Re: bug (trouble?) report on high mem support

From: Randy.Dunlap (rddunlap@osdl.org)
Date: Fri Mar 15 2002 - 18:38:11 EST


Hi-

If someone (Martin or Alan ?) hasn't already told you,
there is a block-highmem patch for 2.4.teens, so if you
can upgrade your kernel to 2.4.19-pre3, for example,
the block-highmem patch is at
  http://www.kernel.org/pub/linux/kernel/people/andrea/kernels/v2.4/2.4.19pre3aa2/
file: 00_block-highmem-all-18b-7.gz

Also, as suggested a day or two ago, you could profile the
kernel to see where it is spending time, although I'm not
sure how useful that would be.

A third alternative for you is to apply the attached patch.
I applied it to 2.4.9 (it applies with a little "fuzz"),
but I haven't tested it on 2.4.9, just 2.4.teens.
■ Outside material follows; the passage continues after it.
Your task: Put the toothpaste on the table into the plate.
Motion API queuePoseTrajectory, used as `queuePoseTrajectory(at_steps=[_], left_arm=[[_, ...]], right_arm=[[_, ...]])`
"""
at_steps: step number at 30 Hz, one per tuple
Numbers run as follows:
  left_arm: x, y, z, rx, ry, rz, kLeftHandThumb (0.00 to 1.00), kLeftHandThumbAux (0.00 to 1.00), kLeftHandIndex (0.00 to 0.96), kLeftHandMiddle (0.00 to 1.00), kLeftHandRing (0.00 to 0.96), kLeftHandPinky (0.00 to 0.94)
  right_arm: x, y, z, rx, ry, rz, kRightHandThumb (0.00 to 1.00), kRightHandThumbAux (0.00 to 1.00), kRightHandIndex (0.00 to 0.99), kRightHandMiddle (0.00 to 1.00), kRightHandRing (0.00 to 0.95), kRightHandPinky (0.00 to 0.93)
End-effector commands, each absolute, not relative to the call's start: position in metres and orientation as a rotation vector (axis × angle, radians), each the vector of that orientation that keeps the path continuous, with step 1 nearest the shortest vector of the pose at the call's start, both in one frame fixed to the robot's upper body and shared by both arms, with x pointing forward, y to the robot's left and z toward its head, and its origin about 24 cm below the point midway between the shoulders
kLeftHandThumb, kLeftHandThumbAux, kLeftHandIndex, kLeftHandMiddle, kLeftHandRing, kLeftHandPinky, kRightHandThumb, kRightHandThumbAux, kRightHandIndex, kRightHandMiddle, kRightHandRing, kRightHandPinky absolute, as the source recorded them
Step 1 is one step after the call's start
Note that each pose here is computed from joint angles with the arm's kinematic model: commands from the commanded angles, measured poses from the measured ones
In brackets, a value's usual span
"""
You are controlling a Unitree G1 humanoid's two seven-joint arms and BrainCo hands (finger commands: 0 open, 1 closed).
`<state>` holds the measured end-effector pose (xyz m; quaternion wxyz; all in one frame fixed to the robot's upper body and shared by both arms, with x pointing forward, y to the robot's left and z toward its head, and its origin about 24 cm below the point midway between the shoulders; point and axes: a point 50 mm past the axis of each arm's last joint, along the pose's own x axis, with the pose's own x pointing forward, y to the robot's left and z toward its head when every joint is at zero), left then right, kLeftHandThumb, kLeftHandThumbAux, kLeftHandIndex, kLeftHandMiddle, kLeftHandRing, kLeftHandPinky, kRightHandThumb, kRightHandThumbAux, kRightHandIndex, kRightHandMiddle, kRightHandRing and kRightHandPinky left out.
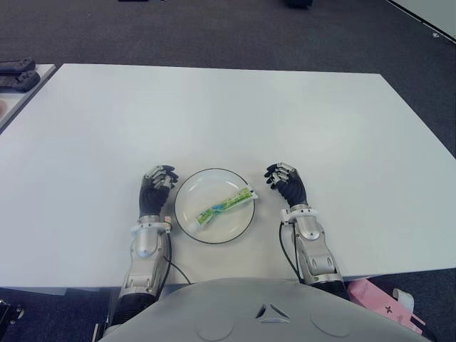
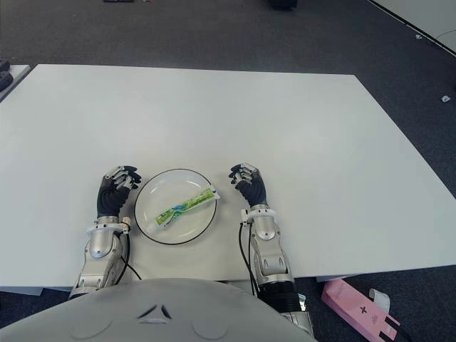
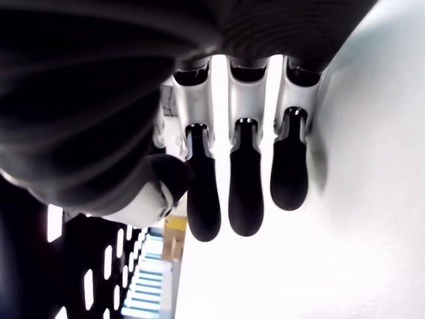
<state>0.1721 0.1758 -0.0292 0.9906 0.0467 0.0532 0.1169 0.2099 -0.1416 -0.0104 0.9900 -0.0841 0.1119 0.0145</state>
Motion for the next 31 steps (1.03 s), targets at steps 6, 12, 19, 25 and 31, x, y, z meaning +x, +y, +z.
queuePoseTrajectory(at_steps=[6,12,19,25,31], left_arm=[[0.1620,0.1746,-0.0418,0.102,0.194,0.246,0.704,0.722,0.430,0.533,0.535,0.538],[0.1614,0.1738,-0.0416,0.100,0.190,0.245,0.704,0.722,0.430,0.533,0.536,0.538],[0.1599,0.1730,-0.0415,0.100,0.190,0.247,0.703,0.722,0.430,0.536,0.539,0.540],[0.1588,0.1730,-0.0413,0.095,0.190,0.247,0.702,0.721,0.430,0.536,0.540,0.537],[0.1574,0.1733,-0.0412,0.093,0.189,0.250,0.703,0.721,0.430,0.539,0.542,0.548]], right_arm=[[0.2045,-0.1445,-0.0187,-0.241,0.304,0.088,0.707,0.729,0.430,0.608,0.613,0.623],[0.2040,-0.1451,-0.0175,-0.260,0.319,0.109,0.706,0.729,0.430,0.611,0.616,0.618],[0.2026,-0.1459,-0.0158,-0.267,0.332,0.126,0.706,0.729,0.430,0.614,0.620,0.621],[0.2016,-0.1457,-0.0147,-0.264,0.333,0.133,0.706,0.729,0.430,0.616,0.623,0.622],[0.2010,-0.1449,-0.0141,-0.266,0.326,0.128,0.707,0.729,0.430,0.626,0.630,0.634]])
It counts bounce IOs, both normal IOs and swap IOs.
They can be displayed by printing /proc/stats .
This patch doesn't work with the block-highmem
patch applied -- I'm working on a different patch for that.

This patch also prints (by major:minor) which device(s) are
causing bounce IO. This printing could become excessive
for you, so don't hesitate to disable it (comment it out, or
let me know if you need help with it).

Regards,
~Randy

On Fri, 15 Mar 2002, John Helms wrote:

| Alan,
|
| Ok, how do I go about determining that? The machine
| I have is a brand-spankin' new IBM x-series 350 with
| 4 900MHz Xeon processors. The system bios can
| recognize all of the 16320MB of memory at startup.
| If those patches work, it will save our butts as
| we have a major conversion project that hinges on
| this.
|
| Thanks,
| jwh
|
| >>>>>>>>>>>>>>>>>> Original Message <<<<<<<<<<<<<<<<<<
|
| On 3/15/02, 2:30:22 PM, Alan Cox <alan@lxorguk.ukuu.org.uk> wrote regarding
| Re: bug (trouble?) report on high mem support:
|
|
| > > Here is a top output. We have 16Gb of ram.
| > > I have also tried a 2.4.9-31 enterprise=20
| > > kernel rpm from RedHat with the same=20
| > > results.
|
| > Ok that would make sense. Next question is do you have an I/O controller
| > that can use all the 64bit address space on the PCI bus ?
|
| > What is happening is that you are using a lot of CPU copying buffers down
| > into lower memory to transfer to/from disk - as well probably as that
| > causing a lot of competition for low memory. If your I/O controller can
| hit
| > the full 64bit space there are some rather nice test patches that should
| > completely obliterate the problem.